Tuesday, September 26, 2006

What's Wrong with this Picture?

I understand that Bill Clinton was far from a perfect President, let alone a perfect husband and Christian. In fact, it is clear that for much of his marriage, he's been a pretty poor husband. And I would not want to excuse his affair with Monica or the way he lied about it to the country. That was all wrong and showed a significant defect in character.

Still did the man really deserve to be impeached for lying to a court about his sex life? When you consider what a distraction this was to the real issues of his presidency (like, for example, hunting down a terrorist named Osma Bin Laden) and how minimal his descretion was vis-a-vis the way he carried out his oath of office, you might come to think that punishing his wrongdoing wasn't worth the damage that his impeachment would do to the country or to the office of the president.

Compare Clinton's case with that of our current President. I'll buy that President Bush was sincere in leading us to war--he was trying (I believe) to do what was in the best interest of the country. (Although, from the reporting of Bob Woodward it seems that his primary reason for wanting to go to war had more to do with a desire to build a democracy in the cradle of the Middle East rather than concern over WMD, although there was undoubtedly that too.) But his over-confidence and arrogance led him to not consider all the intelligence with the seriousness it deserved. He oversaw a Defense Department that made no plausible plans for the protracted war that was to come. He instituted policy of tapping phone calls of American citizens without gaining even post facto warrants. He's ruined our reputation as a nation that protects human rights by his blatantly declaring that the Geneva Convention doesn't apply to the prisoners we take. Bush has done all of this and has not had to worry about impeachment. Now I ask you, which is worse: leading a country to a pre-emptive war without paying attention to all the relevant intelligence and violating the Constitutional rights of U.S. citizens (when getting post facto warrants was always a possibility if he only cared to) or lying about oral sex?

The question answers itself.

3 comments:

Jonathan Erdman said...

He oversaw a Defense Department that made no plausible plans for the protracted war that was to come.

I've heard this line in various forms, but for the life of me I'm not sure how any administration can plan ahead for every contingency of a war.

Take football for example - a good analogy for war! - Charlie Weiss of the Notre Dame Fightin' Irish scripts the first twenty plays or so that his offense is going to run. After that it's back to the drawing board. Why? Because the course of the game and the flow of play is never very predictable.

If Bush's administration didn't plan for this or that contingency I say, "So, what?" I consider this a micro-criticism, or in other words: nitpicking. I think critics would be hard pressed to find a war-time President who knew everything that was going to happen five years into a war and had detailed and exhaustive plans to handle it.

Tom said...

Wow, a reader! Thanks for showing up, Jonathan.

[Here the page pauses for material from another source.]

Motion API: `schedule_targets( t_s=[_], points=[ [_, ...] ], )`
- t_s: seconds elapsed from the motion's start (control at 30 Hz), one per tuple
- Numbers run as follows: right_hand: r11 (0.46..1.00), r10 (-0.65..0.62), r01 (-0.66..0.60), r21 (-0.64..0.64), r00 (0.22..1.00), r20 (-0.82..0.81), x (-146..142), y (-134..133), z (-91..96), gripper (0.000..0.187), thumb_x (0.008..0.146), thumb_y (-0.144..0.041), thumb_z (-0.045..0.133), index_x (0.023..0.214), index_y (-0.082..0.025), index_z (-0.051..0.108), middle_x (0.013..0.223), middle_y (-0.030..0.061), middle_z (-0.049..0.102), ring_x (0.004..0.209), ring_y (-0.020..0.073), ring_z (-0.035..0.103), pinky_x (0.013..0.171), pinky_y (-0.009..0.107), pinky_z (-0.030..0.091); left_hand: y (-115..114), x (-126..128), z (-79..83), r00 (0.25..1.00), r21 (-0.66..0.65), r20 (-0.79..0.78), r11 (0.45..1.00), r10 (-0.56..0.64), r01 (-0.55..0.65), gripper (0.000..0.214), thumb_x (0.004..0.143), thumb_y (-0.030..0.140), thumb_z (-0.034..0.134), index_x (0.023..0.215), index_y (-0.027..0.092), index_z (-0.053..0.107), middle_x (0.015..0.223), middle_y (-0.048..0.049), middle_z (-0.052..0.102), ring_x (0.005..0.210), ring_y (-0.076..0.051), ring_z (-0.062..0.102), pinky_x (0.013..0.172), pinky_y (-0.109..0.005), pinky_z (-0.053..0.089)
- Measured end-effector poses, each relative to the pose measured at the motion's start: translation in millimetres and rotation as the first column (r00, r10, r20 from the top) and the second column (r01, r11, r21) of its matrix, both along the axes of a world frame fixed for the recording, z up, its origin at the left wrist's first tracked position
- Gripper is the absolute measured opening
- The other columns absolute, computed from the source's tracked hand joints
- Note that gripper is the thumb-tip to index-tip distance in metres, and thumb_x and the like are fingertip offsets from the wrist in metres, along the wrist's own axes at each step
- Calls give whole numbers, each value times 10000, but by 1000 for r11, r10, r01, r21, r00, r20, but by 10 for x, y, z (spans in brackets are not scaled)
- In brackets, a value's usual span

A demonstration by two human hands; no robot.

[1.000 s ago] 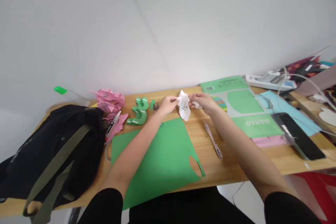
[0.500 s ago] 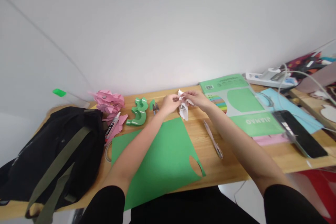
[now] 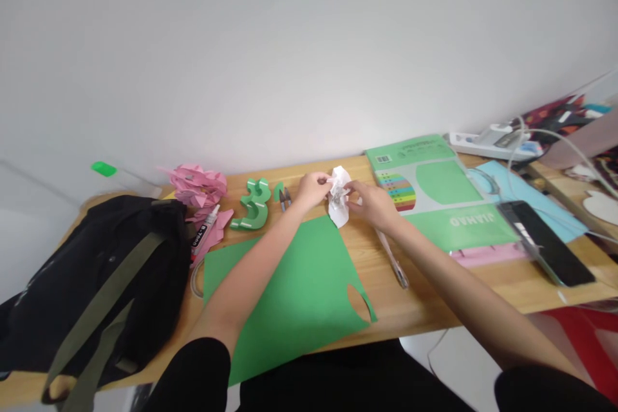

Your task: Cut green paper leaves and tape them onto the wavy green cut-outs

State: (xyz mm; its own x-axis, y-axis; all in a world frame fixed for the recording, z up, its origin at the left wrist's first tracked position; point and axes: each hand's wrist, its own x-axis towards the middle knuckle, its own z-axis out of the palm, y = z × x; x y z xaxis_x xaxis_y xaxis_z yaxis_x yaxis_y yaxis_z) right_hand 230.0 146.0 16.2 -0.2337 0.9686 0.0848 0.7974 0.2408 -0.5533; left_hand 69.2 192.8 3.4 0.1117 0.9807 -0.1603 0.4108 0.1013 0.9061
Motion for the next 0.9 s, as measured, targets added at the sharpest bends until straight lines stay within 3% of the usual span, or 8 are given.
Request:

From both Rumsfeld's words and from Woodward's second book on Bush at war (the name escapes me at this moment), it seems clear that there was one primary expectation: the Iraqis would see us as liberators once we overthrew Saddam. Getting him out of power would be the only (potentially) hard part. This was naive to the extreme.

I agree that no one can be expected to foresee every contingency. But foreseeing that Islamic Iraqis might not think of American troops as benign liberators, and that the Shiites and Sunni Iraqis might not particularly like each other and might fight for power doesn't take any great genius. Yet it is more than the current Administration could see (although there were those in both the State Department and Pentagon who recognized the ignorance of their superiors but were in no position to do anything about it).

Jonathan Erdman said...

As for Woodward, it's going to be a tough sell to convince me of his objectivity.

Regarding Rumsfeld, I have heard them replay the quote where he says that he believed that we would be treated as liberators. But I also remember many different statements by both Bush and Rumsfeld that it was not going to be easy and that it would be a prolonged process. In fact, from the beginning I remember that Bush/Remy would always counter the Democrats suggestion that we get out of Iraq by saying that democracy and stability would take time. I remember them saying this repeatedly from the beginning - bracing our country for a an indefinite presence in Iraq.

And even if you think back to the first time we arrived there were many who did greet us as liberators. I'm sure you recall the statue of Saddam being pulled down to the ground and people cheering the fact that America had toppled the regime.

I think the intention of R. in saying that we would be greeted as liberators was not to say that we would have an easy time of it, I think he was merely stating that the people were under oppression and would be glad to see Saddam go. Establishing a new government was always the X-factor and the unknown variable. Look at the turmoil in the U.S. to establish our own democracy. Even a century later we still had to fight a bloody civil war, and then another century later a battle for civil rights.